Radioactive iodine has been used as a treatment for hyperthyroidism since the 1940s and treatment regimens over the years have varied from high or low doses of radioiodine [7]. Historically, the initial goal was to destroy the thyroid tissue and establish an euthyroid state. Although this treatment was highly effective, it led to hypothyroidism in 70-80% of the patients [7]. Clinicians adapted to administering a lower dose of iodine, with reduced incidence of hypothyroidism; however, the cure rates were unacceptably low. Later studies demonstrated that development of hypothyroidism is inevitable, and independent of the amount of radioiodine administered, with an annual progression of 2-3% [8]. The current goal of treatment is to establish a hypothyroid state, usually within 3 - 6 months. The recurrence of hyperthyroidism is thought to be less than 3%. Late recurrence of the disease, especially decades after treatment is rare, with only a few cases reported in literature [9].
This case highlights the importance of recognition of the signs and symptoms of hyperthyroidism in the elderly patients, as they may not present with the classic symptoms seen in younger patients.
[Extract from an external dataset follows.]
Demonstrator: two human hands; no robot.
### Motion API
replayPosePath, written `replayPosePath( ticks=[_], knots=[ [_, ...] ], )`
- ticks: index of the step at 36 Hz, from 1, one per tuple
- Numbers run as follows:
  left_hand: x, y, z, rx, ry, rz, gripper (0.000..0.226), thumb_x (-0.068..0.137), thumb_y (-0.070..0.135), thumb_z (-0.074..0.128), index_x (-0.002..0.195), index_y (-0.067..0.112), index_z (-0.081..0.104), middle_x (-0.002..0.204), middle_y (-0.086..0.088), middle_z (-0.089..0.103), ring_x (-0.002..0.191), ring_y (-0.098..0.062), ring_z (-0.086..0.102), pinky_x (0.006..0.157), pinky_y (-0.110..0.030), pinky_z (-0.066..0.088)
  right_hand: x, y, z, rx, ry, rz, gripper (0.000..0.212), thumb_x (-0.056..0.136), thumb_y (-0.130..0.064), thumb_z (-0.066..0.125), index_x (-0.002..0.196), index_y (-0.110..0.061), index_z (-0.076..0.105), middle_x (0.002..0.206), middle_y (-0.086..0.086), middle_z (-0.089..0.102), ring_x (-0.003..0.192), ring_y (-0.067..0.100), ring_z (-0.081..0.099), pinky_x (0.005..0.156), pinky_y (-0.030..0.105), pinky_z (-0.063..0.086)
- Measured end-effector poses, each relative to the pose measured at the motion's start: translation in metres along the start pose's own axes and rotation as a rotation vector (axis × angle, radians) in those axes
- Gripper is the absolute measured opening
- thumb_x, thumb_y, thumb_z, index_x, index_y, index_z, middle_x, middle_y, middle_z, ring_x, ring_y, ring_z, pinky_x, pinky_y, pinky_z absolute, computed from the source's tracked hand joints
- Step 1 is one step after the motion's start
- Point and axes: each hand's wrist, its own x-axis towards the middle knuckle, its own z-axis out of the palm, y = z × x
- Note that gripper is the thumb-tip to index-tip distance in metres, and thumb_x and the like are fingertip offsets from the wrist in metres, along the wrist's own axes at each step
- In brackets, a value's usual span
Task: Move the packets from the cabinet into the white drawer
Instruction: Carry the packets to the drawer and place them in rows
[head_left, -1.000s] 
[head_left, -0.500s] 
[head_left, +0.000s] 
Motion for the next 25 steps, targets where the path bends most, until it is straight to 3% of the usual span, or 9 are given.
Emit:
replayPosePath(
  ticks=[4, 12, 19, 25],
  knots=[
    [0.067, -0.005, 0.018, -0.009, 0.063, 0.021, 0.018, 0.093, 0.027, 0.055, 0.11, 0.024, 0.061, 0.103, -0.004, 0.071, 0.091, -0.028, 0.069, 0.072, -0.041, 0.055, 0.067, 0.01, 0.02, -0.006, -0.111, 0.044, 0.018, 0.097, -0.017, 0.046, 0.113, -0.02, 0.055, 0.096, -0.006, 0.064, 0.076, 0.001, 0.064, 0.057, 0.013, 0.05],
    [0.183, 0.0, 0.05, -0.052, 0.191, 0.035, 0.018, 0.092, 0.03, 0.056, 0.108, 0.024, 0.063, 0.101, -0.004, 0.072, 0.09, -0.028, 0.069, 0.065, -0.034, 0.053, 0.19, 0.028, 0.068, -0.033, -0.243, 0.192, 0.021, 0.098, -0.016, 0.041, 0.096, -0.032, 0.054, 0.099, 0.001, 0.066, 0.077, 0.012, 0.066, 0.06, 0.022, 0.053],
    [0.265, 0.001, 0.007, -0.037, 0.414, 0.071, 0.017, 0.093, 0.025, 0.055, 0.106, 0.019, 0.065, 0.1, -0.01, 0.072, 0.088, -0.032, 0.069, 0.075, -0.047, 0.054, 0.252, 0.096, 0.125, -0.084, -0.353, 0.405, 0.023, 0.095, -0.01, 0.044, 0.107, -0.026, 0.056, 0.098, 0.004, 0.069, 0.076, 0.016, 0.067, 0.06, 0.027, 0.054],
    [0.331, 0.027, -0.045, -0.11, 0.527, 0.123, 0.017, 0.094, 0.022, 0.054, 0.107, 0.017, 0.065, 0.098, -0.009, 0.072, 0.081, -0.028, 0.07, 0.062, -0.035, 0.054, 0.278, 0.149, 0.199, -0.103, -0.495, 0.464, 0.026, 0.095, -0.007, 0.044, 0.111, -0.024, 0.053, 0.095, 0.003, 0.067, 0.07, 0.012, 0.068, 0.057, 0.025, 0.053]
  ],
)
Diaphoresis, heat intolerance, tremor and nervousness are typically absent. The three signs more frequently present in thyrotoxic elderly patients are apathy, tachycardia and weight loss [10]. The term apathetic hyperthyroidism refers to a flat affect, lethargy and depression. Conversely, cardiac arrhythmias such as atrial fibrillation are more frequent in the elderly. Other presenting symptoms include agitation, confusion, decreased activity, fatigue or weakness [11]. These are often misinterpreted as being related to aging or other illnesses [10]. New onset psychosis is an uncommon presentation (< 1%) of hyperthyroidism that also needs to be excluded in all patients [12].
Our patient presented with 1 month of visual hallucinations, consistent with psychosis as a most apparent symptom of recurrent Graves’ disease. We believe that her diagnosis is consistent with type 1 AIT due to prior history of Graves with autonomous thyroid activity. Although treated with radioactive iodine in the past, it is likely this did not achieve a complete ablation of her thyroid gland. What is interesting, with only a few such cases reported in literature, is the relapse of her Graves’ disease many years after radioiodine therapy. The low daily dose of her thyroid hormone replacement lead the team to consider recurrence of Graves’ disease. The patient was able to return to her prior level of function with the proper treatment of her condition.
Conclusion
The unique features of this case are the presentation of thyrotoxicosis as psychosis, many decades after radioiodine treatment. This case highlights the importance of excluding secondary organic causes in a previously stable elderly patient with a sudden clinical change. This should also be investigated, especially in patients with a history of amiodarone therapy.